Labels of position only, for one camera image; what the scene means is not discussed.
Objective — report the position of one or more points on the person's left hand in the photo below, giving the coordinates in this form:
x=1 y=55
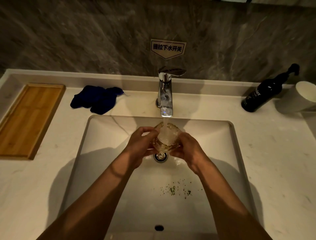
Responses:
x=138 y=147

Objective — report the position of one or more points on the person's right hand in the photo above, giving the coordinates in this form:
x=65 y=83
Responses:
x=190 y=150

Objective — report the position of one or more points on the person's right thumb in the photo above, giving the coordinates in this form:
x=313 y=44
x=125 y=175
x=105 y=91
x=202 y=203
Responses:
x=184 y=139

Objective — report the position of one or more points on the person's left thumb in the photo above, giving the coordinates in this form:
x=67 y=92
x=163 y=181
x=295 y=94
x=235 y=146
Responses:
x=148 y=131

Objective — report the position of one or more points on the clear faceted drinking glass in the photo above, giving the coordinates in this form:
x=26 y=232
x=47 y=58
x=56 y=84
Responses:
x=166 y=138

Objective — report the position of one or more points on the person's left forearm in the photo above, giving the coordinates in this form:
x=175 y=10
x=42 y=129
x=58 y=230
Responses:
x=91 y=200

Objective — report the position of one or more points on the person's right forearm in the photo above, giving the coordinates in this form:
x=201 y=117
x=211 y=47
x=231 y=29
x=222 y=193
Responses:
x=222 y=205

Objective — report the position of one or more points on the chrome sink drain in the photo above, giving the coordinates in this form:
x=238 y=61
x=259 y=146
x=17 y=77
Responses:
x=160 y=156

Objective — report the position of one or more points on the chrome sink faucet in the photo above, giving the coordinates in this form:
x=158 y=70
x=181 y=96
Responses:
x=167 y=91

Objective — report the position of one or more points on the white rectangular sink basin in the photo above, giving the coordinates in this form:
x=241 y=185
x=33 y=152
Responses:
x=158 y=178

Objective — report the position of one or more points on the green tea leaf scraps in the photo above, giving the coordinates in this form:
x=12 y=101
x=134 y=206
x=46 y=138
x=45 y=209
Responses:
x=177 y=190

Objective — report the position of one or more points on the dark blue cloth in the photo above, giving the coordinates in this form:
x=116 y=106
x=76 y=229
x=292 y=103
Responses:
x=97 y=99

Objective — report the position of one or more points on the black pump bottle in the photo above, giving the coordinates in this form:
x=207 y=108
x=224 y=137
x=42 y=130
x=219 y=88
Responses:
x=267 y=90

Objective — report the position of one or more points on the bamboo wooden tray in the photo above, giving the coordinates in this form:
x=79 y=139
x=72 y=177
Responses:
x=29 y=121

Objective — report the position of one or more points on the white paper cup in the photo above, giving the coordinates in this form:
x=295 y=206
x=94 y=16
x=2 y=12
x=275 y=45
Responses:
x=297 y=97

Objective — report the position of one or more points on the arrow-shaped wall sign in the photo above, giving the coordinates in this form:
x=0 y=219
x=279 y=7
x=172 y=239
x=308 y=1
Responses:
x=168 y=48

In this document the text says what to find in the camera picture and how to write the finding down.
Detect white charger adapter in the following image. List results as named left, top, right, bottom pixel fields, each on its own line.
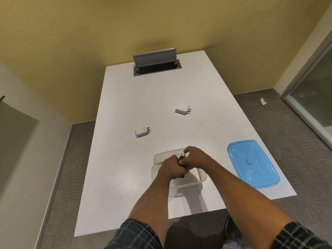
left=135, top=126, right=152, bottom=138
left=175, top=103, right=193, bottom=115

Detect grey table cable box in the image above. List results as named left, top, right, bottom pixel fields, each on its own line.
left=133, top=48, right=183, bottom=77

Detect plaid shirt sleeve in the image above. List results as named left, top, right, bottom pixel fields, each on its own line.
left=274, top=221, right=330, bottom=249
left=104, top=218, right=164, bottom=249

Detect clear plastic container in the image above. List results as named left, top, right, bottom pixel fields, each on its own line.
left=151, top=148, right=208, bottom=198

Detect plaid left shirt sleeve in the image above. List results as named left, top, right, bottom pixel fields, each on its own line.
left=104, top=218, right=164, bottom=249

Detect black charger adapter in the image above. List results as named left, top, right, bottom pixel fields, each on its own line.
left=178, top=152, right=187, bottom=179

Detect plaid right shirt sleeve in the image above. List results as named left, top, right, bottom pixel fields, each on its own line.
left=274, top=221, right=330, bottom=249

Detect person's right hand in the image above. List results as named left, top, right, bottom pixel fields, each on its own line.
left=179, top=146, right=215, bottom=170

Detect blue plastic container lid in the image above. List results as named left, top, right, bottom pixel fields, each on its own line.
left=227, top=139, right=280, bottom=190

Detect person's dark trousers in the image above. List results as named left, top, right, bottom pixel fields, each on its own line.
left=165, top=220, right=229, bottom=249

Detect person's dark shoe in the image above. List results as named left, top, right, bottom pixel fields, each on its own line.
left=224, top=216, right=243, bottom=243

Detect person's left hand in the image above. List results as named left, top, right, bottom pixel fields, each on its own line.
left=157, top=154, right=186, bottom=181

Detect person's right forearm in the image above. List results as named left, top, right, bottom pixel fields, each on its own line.
left=205, top=155, right=295, bottom=232

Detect glass door with metal frame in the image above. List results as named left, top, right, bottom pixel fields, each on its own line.
left=281, top=31, right=332, bottom=151

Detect person's left forearm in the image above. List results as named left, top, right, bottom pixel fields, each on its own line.
left=128, top=175, right=173, bottom=241

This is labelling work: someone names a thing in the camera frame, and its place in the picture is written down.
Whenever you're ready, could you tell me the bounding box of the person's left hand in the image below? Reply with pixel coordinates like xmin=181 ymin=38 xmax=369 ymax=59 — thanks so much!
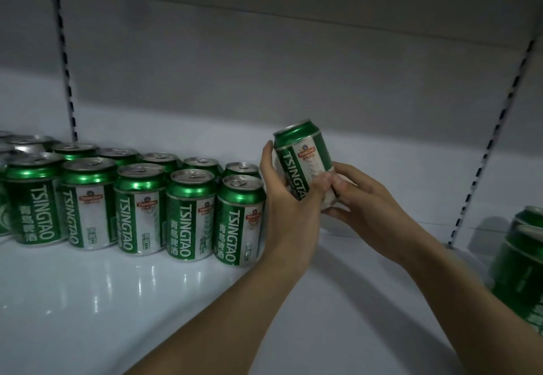
xmin=260 ymin=139 xmax=337 ymax=279

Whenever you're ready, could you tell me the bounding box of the person's right hand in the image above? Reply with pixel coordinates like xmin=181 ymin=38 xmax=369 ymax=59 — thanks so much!
xmin=324 ymin=162 xmax=442 ymax=268

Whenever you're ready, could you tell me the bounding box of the green beer can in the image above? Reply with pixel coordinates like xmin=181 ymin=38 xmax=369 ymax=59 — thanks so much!
xmin=508 ymin=205 xmax=543 ymax=235
xmin=273 ymin=120 xmax=354 ymax=213
xmin=489 ymin=224 xmax=543 ymax=338

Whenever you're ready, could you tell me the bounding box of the person's right forearm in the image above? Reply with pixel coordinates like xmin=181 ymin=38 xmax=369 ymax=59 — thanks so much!
xmin=398 ymin=236 xmax=543 ymax=375

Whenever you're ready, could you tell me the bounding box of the person's left forearm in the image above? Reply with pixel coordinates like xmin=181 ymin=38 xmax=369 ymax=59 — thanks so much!
xmin=125 ymin=247 xmax=319 ymax=375

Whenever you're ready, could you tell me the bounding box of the black slotted shelf upright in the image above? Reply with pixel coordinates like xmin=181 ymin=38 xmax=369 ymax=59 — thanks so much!
xmin=447 ymin=39 xmax=538 ymax=249
xmin=50 ymin=0 xmax=79 ymax=142

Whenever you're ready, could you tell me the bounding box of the group of green cans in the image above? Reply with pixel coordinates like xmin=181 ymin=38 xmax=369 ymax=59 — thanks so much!
xmin=0 ymin=130 xmax=268 ymax=268

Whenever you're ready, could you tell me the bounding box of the white metal shelf board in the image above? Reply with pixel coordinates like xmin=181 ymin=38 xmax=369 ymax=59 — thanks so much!
xmin=0 ymin=218 xmax=543 ymax=375

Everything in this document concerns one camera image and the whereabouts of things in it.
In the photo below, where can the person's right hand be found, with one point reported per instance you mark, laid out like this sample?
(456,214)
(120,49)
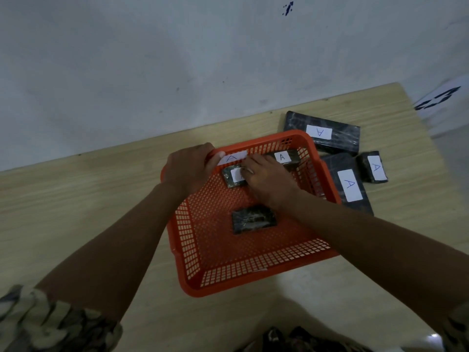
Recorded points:
(273,183)

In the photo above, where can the person's left hand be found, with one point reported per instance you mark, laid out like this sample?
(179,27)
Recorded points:
(187,166)

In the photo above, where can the person's right fingers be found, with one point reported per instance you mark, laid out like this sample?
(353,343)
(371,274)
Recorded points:
(253,163)

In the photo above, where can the person's left thumb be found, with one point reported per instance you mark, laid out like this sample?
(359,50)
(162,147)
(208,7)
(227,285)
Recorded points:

====================

• _Problem requirements_
Which lines of the data above contain "instance"? Copy each one.

• _Exercise answer_
In the photo below, where can the person's right hand be found, with one point reported per instance you mark, laid out like this sample?
In the photo above, where can the person's left hand be found, with one point reported per instance you mark, laid out like this sample?
In the photo above, where can the person's right fingers be found, with one point reported per instance you mark, laid out like this sample?
In the photo above, where can the person's left thumb be found, with one point reported per instance you mark, laid out like this sample?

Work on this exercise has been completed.